• [Assignment]:
Look through the entries below and extract exactly the lines from the one containing "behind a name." through the one containing "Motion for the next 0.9", ends included.

• [Material supplied]:
▼▼▼

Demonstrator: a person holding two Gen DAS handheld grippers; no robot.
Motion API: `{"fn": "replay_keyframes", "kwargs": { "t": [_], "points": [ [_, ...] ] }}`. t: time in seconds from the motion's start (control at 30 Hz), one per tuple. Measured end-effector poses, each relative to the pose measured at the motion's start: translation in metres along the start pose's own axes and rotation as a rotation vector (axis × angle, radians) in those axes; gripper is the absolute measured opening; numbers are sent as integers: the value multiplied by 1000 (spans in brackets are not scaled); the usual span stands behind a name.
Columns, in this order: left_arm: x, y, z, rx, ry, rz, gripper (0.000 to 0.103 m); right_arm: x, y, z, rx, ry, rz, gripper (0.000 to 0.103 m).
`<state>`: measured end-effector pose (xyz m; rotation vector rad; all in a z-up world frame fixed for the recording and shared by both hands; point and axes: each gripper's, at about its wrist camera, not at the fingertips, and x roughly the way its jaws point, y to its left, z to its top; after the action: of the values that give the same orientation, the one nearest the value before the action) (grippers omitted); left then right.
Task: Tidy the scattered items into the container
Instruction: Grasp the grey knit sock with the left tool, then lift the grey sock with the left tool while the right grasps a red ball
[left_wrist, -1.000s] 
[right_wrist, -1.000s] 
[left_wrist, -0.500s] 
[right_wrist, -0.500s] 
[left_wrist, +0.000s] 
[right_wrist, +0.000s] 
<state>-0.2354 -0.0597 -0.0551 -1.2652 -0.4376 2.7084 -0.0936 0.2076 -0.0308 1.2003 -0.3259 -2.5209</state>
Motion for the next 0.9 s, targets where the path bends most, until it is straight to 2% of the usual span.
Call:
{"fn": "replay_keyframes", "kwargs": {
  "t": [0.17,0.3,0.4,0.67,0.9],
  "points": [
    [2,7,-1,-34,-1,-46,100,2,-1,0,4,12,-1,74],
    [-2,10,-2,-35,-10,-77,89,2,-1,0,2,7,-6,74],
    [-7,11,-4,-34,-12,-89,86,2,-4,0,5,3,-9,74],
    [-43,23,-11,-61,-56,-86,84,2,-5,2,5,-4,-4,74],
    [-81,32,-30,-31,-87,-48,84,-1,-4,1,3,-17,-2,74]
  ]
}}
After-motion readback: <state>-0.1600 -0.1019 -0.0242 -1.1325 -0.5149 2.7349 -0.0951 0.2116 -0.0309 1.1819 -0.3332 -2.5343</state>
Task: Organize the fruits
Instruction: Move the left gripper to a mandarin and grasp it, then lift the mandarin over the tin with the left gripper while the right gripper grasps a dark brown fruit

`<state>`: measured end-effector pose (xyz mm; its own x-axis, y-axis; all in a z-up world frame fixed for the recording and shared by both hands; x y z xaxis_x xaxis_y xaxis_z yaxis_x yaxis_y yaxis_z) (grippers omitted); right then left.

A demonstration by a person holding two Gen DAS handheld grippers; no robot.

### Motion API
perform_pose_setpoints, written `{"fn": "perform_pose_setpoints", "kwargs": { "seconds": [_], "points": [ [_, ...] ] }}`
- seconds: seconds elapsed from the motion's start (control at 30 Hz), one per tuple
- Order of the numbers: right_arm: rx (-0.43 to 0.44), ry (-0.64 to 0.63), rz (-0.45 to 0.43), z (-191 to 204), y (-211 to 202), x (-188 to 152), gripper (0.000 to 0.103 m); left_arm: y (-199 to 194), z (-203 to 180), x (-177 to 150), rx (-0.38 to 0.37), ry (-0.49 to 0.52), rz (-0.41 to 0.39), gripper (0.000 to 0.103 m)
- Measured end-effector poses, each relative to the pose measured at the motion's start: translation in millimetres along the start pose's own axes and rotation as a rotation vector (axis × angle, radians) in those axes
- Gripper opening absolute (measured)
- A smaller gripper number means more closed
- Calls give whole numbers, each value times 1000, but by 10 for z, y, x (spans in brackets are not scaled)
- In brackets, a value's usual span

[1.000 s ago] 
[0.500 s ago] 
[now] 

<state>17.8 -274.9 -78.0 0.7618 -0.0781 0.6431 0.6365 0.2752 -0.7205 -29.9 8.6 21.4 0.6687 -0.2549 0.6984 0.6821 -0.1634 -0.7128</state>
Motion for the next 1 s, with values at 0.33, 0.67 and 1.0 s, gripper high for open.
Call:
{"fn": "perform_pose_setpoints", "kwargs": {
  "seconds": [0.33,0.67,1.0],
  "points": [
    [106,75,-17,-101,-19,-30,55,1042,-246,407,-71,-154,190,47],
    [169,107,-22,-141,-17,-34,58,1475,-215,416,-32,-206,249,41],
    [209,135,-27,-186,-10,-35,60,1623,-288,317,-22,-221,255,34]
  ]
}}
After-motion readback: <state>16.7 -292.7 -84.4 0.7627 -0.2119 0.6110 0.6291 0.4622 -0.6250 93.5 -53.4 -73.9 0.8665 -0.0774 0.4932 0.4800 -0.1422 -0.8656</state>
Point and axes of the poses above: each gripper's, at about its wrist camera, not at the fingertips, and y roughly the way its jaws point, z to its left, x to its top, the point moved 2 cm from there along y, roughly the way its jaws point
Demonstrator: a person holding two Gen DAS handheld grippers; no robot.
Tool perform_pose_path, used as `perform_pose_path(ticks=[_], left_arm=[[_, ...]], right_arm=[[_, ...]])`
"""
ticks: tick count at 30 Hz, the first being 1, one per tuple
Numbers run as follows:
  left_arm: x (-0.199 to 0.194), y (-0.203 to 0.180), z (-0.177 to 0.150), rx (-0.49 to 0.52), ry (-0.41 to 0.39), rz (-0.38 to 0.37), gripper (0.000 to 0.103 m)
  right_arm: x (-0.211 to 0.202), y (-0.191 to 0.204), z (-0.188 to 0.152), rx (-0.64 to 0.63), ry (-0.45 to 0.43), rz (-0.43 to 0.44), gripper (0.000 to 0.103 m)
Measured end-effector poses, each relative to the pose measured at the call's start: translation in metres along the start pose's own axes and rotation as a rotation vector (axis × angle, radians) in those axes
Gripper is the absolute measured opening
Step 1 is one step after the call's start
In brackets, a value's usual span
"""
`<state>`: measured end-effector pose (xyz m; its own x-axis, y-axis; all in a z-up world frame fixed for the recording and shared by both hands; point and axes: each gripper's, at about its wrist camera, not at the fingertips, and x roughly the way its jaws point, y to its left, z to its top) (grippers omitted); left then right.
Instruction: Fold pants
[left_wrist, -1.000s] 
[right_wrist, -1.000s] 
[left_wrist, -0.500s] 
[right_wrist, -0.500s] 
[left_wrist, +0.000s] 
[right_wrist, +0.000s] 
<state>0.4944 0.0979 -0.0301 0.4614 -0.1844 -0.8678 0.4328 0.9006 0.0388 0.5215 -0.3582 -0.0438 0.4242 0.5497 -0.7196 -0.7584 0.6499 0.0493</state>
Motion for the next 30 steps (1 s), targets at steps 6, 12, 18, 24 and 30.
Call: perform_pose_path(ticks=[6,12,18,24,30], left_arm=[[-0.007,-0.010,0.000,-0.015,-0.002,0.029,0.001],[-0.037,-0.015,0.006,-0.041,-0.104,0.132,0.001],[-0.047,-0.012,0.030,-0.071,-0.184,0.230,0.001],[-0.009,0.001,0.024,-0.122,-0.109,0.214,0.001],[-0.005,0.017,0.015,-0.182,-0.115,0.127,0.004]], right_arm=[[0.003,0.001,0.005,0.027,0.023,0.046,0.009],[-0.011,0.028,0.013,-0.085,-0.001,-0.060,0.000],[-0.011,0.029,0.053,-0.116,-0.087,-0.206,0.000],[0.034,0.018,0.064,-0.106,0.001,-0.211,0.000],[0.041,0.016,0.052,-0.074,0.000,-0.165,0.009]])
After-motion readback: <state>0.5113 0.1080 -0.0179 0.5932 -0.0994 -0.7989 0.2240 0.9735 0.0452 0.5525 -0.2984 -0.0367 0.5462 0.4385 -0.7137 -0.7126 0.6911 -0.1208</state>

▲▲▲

• [The completed task]:
Motion API: `{"fn": "replay_keyframes", "kwargs": { "t": [_], "points": [ [_, ...] ] }}`. t: time in seconds from the motion's start (control at 30 Hz), one per tuple. Measured end-effector poses, each relative to the pose measured at the motion's start: translation in metres along the start pose's own axes and rotation as a rotation vector (axis × angle, radians) in those axes; gripper is the absolute measured opening; numbers are sent as integers: the value multiplied by 1000 (spans in brackets are not scaled); the usual span stands behind a name.
Columns, in this order: left_arm: x, y, z, rx, ry, rz, gripper (0.000 to 0.103 m); right_arm: x, y, z, rx, ry, rz, gripper (0.000 to 0.103 m).
`<state>`: measured end-effector pose (xyz m; rotation vector rad; all in a z-up world frame fixed for the recording and shared by both hands; point and axes: each gripper's, at about its wrist camera, not at the fingertips, and x roughly the way its jaws point, y to its left, z to its top; after the action: of the values that give the same orientation, the one nearest the value before the action) (grippers omitted); left then right.
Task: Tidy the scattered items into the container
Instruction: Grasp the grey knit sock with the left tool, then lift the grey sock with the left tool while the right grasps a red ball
[left_wrist, -1.000s] 
[right_wrist, -1.000s] 
[left_wrist, -0.500s] 
[right_wrist, -0.500s] 
[left_wrist, +0.000s] 
[right_wrist, +0.000s] 
<state>-0.2354 -0.0597 -0.0551 -1.2652 -0.4376 2.7084 -0.0936 0.2076 -0.0308 1.2003 -0.3259 -2.5209</state>
Motion for the next 0.9 s, targets where the path bends most, until it is straight to 2% of the usual span.

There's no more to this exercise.